National Weather Service seeks IT expertise to develop next-gen water prediction capabilities

The National Weather Service is working to deliver new flood and water supply mapping capabilities by the end of the decade.
Evidence of flash flooding across Badwater Road is seen as Death Valley National Park partially reopens two weeks after record-setting rainfall caused a historic flash flood on August 20, 2022 in Death Valley, California. (Photo by David McNew/Getty Images)

The National Weather Service is looking for IT expertise to improve its prediction and analysis of floods and water supply and quality in light of climate change, pollution, population growth and aging infrastructure.

NWS‘s Office of Water Prediction needs engineers, technicians, program and project managers, data scientists, and software developers to deliver three improved or innovative capabilities sought by the decade’s end: the National Water Model (NWM), flood inundation mapping (FIM) services and an enterprise hydrofabric solution.

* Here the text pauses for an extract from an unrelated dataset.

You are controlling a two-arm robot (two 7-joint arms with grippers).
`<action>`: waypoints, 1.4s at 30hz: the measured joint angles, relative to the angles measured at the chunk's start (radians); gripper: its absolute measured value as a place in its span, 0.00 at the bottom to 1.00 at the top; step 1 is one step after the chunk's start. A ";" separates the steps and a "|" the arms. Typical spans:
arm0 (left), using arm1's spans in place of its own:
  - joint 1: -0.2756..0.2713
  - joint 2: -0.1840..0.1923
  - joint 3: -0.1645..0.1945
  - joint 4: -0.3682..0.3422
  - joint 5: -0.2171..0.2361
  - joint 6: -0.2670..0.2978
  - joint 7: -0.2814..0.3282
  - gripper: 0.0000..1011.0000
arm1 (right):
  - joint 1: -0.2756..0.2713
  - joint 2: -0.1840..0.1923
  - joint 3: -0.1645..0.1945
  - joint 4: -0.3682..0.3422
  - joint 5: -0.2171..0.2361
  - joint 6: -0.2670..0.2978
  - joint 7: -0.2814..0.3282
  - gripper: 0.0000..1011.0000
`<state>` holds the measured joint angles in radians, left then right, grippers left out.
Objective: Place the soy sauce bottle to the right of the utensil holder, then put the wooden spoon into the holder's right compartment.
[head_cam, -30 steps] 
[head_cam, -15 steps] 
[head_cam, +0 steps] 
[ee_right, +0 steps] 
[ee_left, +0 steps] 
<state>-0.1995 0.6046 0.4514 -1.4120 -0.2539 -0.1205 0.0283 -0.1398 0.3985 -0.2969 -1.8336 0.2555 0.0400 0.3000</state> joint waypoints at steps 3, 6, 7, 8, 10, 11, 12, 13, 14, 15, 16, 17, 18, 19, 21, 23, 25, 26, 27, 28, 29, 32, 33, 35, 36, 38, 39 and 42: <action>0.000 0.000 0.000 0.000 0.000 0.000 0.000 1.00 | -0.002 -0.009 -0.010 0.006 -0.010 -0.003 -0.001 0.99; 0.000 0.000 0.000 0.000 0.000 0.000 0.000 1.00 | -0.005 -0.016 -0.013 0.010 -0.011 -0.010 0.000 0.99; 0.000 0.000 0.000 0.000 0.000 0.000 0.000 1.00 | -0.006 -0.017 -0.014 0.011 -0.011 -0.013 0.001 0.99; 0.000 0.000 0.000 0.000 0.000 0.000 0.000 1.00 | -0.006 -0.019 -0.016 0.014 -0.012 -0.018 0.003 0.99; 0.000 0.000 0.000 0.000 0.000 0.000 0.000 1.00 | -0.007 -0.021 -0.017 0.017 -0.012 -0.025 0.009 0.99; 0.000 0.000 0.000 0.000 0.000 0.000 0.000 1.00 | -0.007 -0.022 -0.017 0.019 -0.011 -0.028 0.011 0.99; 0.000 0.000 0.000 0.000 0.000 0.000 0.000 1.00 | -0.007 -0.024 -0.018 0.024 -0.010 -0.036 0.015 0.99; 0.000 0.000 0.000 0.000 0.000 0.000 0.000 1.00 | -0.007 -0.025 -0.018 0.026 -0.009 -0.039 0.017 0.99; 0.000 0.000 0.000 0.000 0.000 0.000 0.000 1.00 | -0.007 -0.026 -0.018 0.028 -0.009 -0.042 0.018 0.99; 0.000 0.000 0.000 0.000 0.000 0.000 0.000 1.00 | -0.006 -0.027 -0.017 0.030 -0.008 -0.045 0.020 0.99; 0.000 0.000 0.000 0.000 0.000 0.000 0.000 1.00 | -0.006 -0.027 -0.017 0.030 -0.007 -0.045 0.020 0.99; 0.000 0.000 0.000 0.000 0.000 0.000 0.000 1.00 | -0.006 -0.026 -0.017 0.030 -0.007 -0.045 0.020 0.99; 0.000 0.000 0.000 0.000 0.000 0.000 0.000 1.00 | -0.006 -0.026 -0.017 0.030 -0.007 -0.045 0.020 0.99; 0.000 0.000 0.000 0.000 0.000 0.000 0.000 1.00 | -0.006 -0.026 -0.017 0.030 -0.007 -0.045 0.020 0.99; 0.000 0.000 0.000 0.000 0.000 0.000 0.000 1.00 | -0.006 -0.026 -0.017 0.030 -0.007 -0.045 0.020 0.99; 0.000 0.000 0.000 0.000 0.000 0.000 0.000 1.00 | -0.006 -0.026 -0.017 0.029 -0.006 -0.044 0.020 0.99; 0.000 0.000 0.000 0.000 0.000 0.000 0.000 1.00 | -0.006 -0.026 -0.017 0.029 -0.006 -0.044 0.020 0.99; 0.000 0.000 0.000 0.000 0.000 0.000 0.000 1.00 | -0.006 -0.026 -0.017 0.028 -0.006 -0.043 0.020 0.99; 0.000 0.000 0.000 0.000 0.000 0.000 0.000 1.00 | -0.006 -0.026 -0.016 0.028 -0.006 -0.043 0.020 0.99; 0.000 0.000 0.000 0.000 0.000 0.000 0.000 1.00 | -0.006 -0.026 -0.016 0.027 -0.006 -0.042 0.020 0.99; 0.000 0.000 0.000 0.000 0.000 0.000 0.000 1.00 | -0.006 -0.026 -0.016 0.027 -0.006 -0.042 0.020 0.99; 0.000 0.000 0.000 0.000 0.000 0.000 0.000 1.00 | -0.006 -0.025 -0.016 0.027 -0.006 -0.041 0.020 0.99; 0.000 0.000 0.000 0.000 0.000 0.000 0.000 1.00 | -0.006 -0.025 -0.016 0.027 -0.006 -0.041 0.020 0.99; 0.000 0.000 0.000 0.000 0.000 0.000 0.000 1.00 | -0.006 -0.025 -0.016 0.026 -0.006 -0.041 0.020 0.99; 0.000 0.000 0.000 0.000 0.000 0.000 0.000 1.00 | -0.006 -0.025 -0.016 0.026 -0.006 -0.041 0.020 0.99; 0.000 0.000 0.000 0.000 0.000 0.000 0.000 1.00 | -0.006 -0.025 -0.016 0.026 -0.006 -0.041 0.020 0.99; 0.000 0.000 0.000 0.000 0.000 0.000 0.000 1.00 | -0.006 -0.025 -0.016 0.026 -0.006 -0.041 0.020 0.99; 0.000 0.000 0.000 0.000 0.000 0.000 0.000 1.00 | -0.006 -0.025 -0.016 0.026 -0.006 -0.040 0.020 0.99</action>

A contract resulting from NOAA’s sources sought notice would cover development of a Next-Generation Water Resources Modeling Framework starting in 2025 with a testing environment for optimizing both the NWM and FIM. The framework would be updated annually.

Details of the new contract were published by the agency earlier this month in a performance work statement on


The chosen contractor would also be expected to improve FIM services helping NOAA make flood emergency response decisions by improving the depiction of where, when and how infrastructure is impacted.

Lastly the contractor will establish an enterprise hydrofabric solution — a digital representation of significant water features on and below the land’s surface — supporting both the NWM and FIM. 

The National Oceanic and Atmospheric Administration, of which NWS is a part, is developing an earth system modeling framework to which all three capabilities are key and that will help with decision making.

“Over the last decade, NWS has taken proactive steps to transform and innovate its modeling capacity, as well as move into a partner and customer-centric service delivery model to create a climate-ready nation (CRN) that is prepared for and responds to weather, water and climate-dependent events,” reads NOAA’s performance work statement. “Building a CRN was identified by the secretary of Commerce as one of the top Department of Commerce priorities.”

The winning contractor will work out of its own facilities, and NOAA is interested in improving small business competition through this sources sought. Responses are due by 5 p.m. EDT on Sept. 8, 2022.